M. Keïta, en tentant de relier le rapport de l’Inspection Générale d’État (IGE) de 2015 à SID et à M. Serigne Mboup, semble vouloir manipuler les faits à des fins personnelles. Il est crucial de rappeler que ce rapport cible des irrégularités liées à un ancien promoteur, sans aucun lien avec SID, société du Groupe CCBM.
En 2011, lorsque le projet du Cœur de ville était voué à l’échec, c’est SID qui a entrepris de le sauver grâce à un contrat CET, validé par la Direction de la Commande Publique (DCMP) et les ministères concernés, sous le régime du Président Abdoulaye Wade. Aujourd’hui, ce projet génère des emplois pour plus de 4 500 personnes, un bilan qui ne peut être ignoré.

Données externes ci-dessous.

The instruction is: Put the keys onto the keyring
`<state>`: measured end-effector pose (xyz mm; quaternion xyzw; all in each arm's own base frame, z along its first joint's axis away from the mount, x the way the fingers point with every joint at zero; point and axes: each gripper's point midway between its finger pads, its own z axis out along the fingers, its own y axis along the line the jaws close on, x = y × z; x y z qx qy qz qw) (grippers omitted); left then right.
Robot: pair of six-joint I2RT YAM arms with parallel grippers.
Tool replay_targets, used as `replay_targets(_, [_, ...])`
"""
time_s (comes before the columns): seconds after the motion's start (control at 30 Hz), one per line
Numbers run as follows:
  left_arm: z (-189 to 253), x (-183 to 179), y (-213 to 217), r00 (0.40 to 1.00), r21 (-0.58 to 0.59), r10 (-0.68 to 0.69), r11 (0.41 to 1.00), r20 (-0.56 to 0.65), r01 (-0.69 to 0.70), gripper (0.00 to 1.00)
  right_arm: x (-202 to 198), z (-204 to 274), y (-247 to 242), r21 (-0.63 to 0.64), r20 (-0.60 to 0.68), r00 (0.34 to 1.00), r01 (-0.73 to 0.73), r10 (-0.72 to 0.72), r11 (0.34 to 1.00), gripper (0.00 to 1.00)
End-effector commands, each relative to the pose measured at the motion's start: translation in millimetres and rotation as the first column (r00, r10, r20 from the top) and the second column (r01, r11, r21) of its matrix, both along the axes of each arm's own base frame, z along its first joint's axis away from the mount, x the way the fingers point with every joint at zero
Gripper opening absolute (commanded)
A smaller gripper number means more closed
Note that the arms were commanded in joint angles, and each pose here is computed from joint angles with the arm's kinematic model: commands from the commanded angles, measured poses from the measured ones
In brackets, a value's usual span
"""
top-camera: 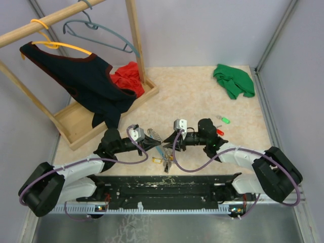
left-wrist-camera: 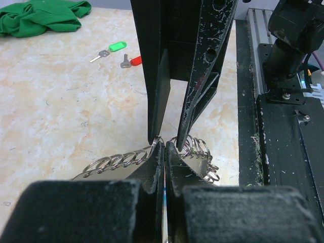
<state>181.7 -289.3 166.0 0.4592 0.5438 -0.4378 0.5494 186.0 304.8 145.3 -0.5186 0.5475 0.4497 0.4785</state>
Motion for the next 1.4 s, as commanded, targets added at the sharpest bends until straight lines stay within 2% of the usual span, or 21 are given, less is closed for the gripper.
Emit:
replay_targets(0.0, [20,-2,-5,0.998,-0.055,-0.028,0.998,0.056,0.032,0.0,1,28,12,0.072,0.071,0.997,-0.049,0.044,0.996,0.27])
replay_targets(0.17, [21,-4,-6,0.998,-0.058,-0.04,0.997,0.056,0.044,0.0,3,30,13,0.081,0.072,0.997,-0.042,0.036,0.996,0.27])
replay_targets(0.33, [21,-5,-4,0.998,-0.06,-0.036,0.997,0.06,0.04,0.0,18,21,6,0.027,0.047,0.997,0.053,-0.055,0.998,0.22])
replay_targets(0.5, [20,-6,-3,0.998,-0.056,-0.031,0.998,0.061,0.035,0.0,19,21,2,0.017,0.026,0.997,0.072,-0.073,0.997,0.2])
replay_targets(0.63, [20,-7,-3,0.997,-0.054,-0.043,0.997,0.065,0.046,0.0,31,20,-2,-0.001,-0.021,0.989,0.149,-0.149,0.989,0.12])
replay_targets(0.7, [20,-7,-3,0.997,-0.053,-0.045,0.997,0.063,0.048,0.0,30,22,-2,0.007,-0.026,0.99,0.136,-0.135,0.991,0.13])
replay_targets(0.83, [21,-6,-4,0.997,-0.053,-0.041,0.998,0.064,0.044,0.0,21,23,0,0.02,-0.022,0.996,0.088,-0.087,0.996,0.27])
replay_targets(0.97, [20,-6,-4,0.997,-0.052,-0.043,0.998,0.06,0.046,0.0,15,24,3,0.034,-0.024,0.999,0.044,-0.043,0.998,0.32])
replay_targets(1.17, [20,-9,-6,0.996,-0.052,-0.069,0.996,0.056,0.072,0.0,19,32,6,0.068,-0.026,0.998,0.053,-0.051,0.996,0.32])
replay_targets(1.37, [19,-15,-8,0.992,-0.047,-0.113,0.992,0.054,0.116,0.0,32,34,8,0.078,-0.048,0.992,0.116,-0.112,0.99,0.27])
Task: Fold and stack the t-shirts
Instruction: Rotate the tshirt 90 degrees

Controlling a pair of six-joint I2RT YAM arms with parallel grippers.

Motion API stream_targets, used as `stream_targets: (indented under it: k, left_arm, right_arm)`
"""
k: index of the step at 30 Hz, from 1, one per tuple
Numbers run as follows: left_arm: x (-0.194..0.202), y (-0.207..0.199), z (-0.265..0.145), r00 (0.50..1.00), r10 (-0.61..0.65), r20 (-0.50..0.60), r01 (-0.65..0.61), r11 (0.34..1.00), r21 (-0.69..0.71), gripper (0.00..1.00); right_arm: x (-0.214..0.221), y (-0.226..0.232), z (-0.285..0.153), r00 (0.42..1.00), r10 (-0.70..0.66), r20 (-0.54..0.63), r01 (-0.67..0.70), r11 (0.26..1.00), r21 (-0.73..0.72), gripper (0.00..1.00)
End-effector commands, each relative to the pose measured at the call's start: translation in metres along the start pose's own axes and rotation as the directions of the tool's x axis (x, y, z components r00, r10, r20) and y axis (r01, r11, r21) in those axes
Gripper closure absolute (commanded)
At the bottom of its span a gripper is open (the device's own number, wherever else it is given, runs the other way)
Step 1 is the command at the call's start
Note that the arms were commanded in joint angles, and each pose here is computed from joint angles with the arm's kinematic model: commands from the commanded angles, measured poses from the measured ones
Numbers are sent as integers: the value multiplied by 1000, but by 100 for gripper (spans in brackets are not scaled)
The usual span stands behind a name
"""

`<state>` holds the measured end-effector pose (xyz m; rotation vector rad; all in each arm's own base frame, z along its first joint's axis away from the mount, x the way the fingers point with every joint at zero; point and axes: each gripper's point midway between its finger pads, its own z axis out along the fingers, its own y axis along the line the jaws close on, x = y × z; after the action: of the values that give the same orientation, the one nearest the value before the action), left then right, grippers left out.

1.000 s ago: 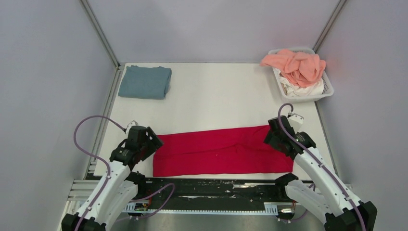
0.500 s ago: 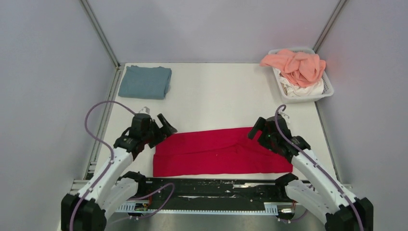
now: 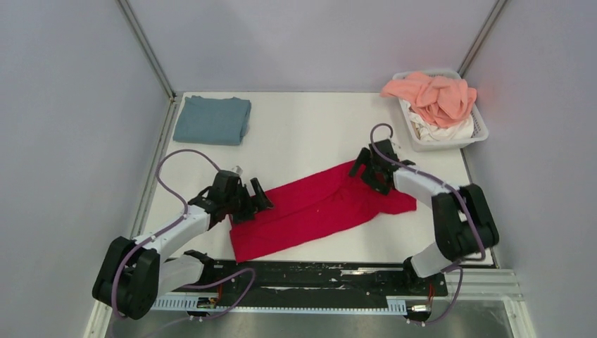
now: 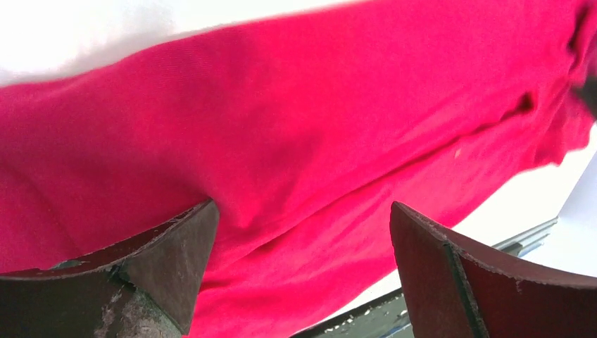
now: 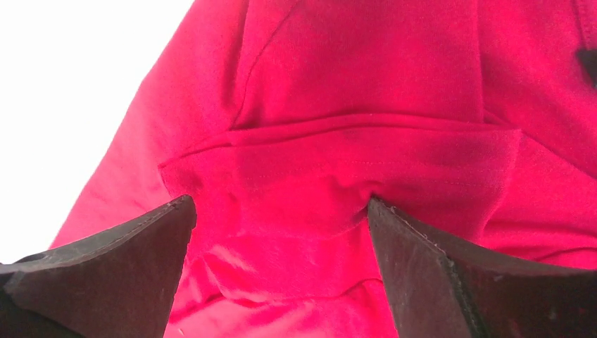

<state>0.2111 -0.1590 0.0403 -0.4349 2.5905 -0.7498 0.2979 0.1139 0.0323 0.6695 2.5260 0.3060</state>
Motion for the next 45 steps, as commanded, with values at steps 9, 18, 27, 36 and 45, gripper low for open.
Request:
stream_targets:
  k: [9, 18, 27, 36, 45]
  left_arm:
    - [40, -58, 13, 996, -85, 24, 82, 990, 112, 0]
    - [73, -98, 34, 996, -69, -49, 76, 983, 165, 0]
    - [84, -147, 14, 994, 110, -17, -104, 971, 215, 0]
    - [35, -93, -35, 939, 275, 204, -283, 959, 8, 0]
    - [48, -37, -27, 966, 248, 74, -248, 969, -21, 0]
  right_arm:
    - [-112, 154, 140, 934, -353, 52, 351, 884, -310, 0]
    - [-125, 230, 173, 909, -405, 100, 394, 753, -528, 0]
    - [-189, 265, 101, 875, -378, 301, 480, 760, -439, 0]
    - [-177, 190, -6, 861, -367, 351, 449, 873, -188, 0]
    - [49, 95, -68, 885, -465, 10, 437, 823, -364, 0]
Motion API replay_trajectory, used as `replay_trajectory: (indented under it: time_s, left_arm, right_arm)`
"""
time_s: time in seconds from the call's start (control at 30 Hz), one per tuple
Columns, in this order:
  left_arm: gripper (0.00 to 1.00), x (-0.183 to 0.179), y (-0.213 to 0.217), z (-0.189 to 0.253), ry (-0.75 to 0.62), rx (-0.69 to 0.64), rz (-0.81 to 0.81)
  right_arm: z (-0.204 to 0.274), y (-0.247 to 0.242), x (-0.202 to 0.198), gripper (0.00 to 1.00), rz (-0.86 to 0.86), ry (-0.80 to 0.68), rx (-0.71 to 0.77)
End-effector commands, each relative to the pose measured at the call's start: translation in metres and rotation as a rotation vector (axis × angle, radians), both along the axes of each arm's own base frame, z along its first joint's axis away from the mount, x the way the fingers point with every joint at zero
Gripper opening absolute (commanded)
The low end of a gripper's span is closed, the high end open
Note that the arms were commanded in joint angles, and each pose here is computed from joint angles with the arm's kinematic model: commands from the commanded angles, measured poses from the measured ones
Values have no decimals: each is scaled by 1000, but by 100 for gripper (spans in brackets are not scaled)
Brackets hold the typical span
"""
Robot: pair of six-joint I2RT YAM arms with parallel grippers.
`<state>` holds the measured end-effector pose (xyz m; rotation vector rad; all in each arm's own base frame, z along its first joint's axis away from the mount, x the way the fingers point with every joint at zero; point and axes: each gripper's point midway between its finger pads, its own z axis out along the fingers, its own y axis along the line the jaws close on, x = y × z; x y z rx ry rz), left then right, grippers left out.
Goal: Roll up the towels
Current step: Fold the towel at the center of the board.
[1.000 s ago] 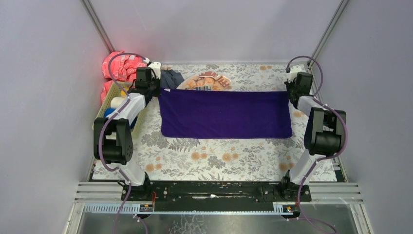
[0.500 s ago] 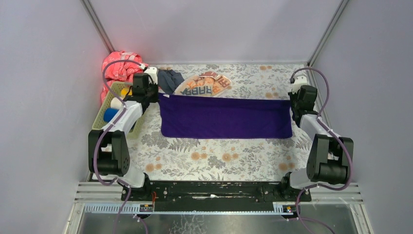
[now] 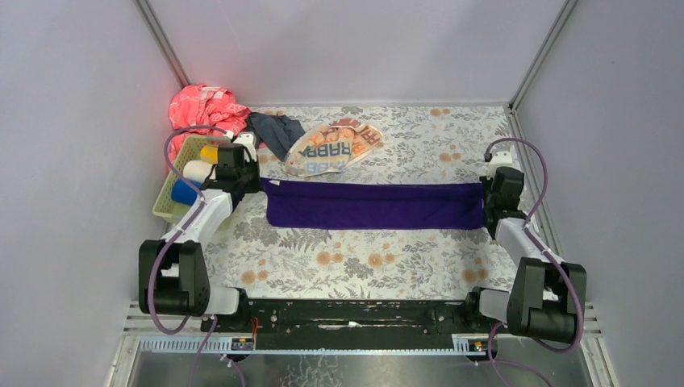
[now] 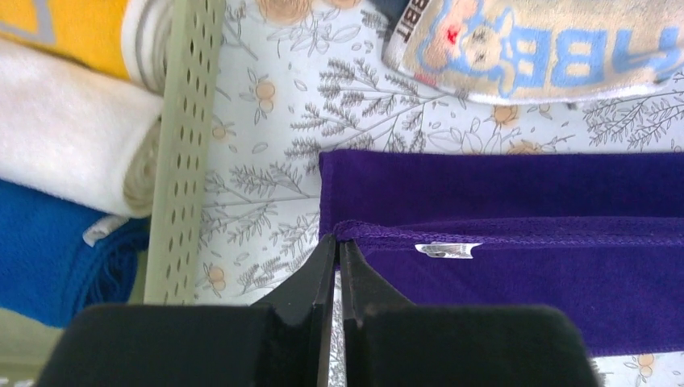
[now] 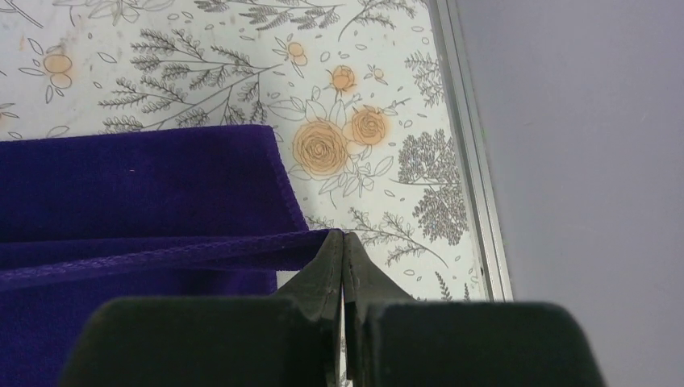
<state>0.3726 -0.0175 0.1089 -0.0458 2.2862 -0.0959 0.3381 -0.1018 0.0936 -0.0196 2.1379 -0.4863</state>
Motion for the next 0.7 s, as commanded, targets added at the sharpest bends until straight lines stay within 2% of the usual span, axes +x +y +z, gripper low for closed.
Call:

Les manipulations de dates et de faits, bien que fréquentes dans le discours politique, ne sauraient occulter la réalité. M. Serigne Mboup n’a pas détruit le Cœur de ville ; il a au contraire permis sa renaissance.
M. Léye n’a pas hésité à inviter M. Keïta à un débat plus large sur la transparence concernant les biens publics. « Si Fadilou souhaite vraiment ouvrir le débat sur les biens de l’État, qu’il s’attaque également aux propriétés occupées par sa famille depuis des années. La régularité administrative de ces occupations mérite d’être éclaircie », a-t-il affirmé.
La transparence ne devrait pas être sélective. Elle doit s’appliquer au Cœur de ville, mais également à toute occupation de patrimoine public. Les droits et titres liés à ces biens doivent être rendus publics pour garantir la confiance des citoyens.
À Kaolack, on peut manipuler les discours, mais jamais les faits. Et encore moins l’histoire », a conclu M. Léye, laissant entendre qu’il reviendra bientôt sur cette question cruciale pour la ville.